The stretch wanted below opens at the line containing "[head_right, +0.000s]" and closes at the line containing "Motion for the". Please return it exactly, with no other lines.
━━━━━━━━━━
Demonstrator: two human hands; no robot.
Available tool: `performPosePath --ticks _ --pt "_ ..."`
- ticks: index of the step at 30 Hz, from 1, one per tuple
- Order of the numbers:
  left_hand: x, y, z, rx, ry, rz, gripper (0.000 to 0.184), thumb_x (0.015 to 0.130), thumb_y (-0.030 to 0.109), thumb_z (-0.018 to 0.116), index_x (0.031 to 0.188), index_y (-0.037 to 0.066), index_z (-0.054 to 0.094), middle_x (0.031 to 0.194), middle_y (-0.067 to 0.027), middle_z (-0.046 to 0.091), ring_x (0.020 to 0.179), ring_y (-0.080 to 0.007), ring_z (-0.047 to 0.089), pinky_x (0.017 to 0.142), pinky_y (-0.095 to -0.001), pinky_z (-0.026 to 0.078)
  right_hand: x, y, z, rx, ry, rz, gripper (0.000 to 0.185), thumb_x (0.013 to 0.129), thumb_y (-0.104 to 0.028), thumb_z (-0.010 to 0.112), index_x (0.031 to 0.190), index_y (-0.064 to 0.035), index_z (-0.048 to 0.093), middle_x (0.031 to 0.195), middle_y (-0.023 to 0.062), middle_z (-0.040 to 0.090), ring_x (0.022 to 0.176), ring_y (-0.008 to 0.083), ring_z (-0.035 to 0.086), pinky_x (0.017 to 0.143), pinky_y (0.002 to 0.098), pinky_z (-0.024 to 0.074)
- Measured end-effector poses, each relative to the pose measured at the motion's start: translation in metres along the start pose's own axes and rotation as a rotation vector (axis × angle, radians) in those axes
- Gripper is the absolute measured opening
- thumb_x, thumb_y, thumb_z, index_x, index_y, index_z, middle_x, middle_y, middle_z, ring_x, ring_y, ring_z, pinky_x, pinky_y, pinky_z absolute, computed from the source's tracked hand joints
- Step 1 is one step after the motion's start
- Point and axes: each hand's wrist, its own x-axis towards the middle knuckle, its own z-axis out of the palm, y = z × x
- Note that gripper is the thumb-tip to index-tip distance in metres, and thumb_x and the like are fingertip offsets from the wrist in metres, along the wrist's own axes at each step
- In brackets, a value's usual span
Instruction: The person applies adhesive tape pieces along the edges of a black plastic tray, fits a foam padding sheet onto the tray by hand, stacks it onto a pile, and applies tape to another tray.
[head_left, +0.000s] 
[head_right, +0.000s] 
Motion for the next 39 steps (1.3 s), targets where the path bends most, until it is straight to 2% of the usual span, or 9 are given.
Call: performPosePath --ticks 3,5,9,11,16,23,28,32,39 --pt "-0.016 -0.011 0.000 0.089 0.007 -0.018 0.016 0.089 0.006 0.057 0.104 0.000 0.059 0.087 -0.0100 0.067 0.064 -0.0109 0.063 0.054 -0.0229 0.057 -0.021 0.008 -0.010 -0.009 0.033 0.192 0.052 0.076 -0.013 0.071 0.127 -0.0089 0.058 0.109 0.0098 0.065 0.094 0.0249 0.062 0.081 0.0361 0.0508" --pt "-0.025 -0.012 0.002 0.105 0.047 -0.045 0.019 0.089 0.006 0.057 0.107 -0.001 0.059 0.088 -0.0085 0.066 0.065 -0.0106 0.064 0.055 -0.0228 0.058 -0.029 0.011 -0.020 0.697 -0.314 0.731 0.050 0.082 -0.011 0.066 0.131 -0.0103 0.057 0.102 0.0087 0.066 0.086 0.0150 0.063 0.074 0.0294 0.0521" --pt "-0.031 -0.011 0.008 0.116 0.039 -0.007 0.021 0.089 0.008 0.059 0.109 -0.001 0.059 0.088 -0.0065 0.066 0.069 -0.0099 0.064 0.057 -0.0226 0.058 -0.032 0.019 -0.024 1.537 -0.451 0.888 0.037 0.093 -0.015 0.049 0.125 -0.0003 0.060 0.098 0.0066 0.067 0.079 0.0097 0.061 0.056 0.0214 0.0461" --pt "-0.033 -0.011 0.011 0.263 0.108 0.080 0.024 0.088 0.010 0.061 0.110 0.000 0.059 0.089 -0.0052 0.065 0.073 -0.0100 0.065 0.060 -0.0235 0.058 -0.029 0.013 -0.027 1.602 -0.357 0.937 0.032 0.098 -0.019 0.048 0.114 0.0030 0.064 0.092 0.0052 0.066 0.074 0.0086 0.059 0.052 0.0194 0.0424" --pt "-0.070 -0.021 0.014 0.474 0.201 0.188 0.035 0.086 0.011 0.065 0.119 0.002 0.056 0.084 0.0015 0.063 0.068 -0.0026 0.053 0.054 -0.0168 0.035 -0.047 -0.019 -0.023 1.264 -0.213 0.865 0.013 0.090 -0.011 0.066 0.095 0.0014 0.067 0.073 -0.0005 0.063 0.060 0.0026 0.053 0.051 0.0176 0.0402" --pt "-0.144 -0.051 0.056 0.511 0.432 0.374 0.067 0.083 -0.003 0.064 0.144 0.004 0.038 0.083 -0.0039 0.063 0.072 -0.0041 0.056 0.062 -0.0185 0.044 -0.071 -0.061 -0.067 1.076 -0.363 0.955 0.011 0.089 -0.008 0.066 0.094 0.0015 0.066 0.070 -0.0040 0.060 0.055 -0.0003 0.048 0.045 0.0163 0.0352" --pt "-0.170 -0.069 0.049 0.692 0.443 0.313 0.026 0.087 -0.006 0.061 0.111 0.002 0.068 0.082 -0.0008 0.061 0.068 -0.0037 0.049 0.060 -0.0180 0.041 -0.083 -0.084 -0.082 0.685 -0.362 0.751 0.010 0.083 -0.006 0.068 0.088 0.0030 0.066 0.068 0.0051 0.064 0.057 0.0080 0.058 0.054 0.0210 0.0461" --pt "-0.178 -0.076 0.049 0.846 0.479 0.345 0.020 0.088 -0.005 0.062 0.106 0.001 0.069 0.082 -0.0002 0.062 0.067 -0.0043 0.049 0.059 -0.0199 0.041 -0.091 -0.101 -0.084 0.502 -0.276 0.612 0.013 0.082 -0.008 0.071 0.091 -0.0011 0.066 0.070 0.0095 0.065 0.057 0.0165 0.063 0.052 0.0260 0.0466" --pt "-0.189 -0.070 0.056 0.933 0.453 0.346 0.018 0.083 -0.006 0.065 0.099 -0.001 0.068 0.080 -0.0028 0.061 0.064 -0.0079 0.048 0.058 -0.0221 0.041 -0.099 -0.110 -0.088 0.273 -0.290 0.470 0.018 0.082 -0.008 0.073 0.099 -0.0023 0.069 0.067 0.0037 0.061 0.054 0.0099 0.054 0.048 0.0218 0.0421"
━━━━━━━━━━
### YOUR RESPONSE
[head_right, +0.000s] 
Motion for the next 39 steps (1.3 s), targets where the path bends most, until it is straight to 2% of the usual span, or 9 are given.

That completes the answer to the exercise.